ABOUT THIS EXERCISE
Write out all of the lines below, exactly and completely.

'''

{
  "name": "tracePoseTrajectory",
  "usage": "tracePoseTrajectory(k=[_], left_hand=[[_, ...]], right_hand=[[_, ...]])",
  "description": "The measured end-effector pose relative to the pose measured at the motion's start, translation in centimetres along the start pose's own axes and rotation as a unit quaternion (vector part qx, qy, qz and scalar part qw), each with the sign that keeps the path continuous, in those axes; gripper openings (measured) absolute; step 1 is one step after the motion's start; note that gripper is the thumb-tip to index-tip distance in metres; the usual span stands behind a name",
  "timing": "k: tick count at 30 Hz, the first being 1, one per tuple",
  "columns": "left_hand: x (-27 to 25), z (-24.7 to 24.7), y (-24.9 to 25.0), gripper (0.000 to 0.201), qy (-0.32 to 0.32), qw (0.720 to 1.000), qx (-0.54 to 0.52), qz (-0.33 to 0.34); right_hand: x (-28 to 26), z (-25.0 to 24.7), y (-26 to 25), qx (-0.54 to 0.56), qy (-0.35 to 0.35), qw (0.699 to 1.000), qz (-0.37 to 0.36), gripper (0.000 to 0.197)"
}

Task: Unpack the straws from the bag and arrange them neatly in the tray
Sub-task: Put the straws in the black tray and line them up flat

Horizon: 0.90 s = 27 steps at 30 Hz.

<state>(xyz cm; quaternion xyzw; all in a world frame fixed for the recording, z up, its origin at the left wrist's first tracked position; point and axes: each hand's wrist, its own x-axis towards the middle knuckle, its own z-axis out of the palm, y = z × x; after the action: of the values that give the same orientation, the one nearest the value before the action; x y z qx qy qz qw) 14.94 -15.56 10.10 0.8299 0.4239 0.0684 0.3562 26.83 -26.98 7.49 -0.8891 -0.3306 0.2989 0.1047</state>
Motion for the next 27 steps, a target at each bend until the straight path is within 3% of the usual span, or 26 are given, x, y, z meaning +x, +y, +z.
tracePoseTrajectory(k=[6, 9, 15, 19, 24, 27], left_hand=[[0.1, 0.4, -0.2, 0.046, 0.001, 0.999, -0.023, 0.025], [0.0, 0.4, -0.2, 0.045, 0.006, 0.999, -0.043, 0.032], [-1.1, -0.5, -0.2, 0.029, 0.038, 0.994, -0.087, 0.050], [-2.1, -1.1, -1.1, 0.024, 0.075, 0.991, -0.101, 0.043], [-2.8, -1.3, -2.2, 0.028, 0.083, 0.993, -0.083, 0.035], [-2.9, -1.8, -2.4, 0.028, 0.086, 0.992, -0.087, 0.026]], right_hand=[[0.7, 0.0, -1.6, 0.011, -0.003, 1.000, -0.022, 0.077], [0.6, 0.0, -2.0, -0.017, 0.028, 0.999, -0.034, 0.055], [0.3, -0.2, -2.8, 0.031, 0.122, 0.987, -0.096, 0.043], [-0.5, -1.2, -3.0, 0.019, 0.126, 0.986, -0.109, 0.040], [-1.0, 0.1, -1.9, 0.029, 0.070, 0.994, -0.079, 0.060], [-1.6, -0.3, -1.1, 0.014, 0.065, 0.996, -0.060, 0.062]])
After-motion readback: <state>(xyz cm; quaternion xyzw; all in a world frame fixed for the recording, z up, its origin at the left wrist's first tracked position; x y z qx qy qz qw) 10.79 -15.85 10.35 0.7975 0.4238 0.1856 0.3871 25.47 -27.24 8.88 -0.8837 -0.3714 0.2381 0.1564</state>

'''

RESULT OF THE EXERCISE
{
  "name": "tracePoseTrajectory",
  "usage": "tracePoseTrajectory(k=[_], left_hand=[[_, ...]], right_hand=[[_, ...]])",
  "description": "The measured end-effector pose relative to the pose measured at the motion's start, translation in centimetres along the start pose's own axes and rotation as a unit quaternion (vector part qx, qy, qz and scalar part qw), each with the sign that keeps the path continuous, in those axes; gripper openings (measured) absolute; step 1 is one step after the motion's start; note that gripper is the thumb-tip to index-tip distance in metres; the usual span stands behind a name",
  "timing": "k: tick count at 30 Hz, the first being 1, one per tuple",
  "columns": "left_hand: x (-27 to 25), z (-24.7 to 24.7), y (-24.9 to 25.0), gripper (0.000 to 0.201), qy (-0.32 to 0.32), qw (0.720 to 1.000), qx (-0.54 to 0.52), qz (-0.33 to 0.34); right_hand: x (-28 to 26), z (-25.0 to 24.7), y (-26 to 25), qx (-0.54 to 0.56), qy (-0.35 to 0.35), qw (0.699 to 1.000), qz (-0.37 to 0.36), gripper (0.000 to 0.197)"
}

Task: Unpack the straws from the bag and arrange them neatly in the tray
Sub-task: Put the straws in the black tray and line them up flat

Horizon: 0.90 s = 27 steps at 30 Hz.

<state>(xyz cm; quaternion xyzw; all in a world frame fixed for the recording, z up, its origin at the left wrist's first tracked position; point and axes: each hand's wrist, its own x-axis towards the middle knuckle, its own z-axis out of the palm, y = z × x; after the action: of the values that give the same orientation, the one nearest the value before the action; x y z qx qy qz qw) 14.94 -15.56 10.10 0.8299 0.4239 0.0684 0.3562 26.83 -26.98 7.49 -0.8891 -0.3306 0.2989 0.1047</state>
Motion for the next 27 steps, a target at each bend until the straight path is within 3% of the usual span, or 26 are given, x, y, z meaning +x, +y, +z.
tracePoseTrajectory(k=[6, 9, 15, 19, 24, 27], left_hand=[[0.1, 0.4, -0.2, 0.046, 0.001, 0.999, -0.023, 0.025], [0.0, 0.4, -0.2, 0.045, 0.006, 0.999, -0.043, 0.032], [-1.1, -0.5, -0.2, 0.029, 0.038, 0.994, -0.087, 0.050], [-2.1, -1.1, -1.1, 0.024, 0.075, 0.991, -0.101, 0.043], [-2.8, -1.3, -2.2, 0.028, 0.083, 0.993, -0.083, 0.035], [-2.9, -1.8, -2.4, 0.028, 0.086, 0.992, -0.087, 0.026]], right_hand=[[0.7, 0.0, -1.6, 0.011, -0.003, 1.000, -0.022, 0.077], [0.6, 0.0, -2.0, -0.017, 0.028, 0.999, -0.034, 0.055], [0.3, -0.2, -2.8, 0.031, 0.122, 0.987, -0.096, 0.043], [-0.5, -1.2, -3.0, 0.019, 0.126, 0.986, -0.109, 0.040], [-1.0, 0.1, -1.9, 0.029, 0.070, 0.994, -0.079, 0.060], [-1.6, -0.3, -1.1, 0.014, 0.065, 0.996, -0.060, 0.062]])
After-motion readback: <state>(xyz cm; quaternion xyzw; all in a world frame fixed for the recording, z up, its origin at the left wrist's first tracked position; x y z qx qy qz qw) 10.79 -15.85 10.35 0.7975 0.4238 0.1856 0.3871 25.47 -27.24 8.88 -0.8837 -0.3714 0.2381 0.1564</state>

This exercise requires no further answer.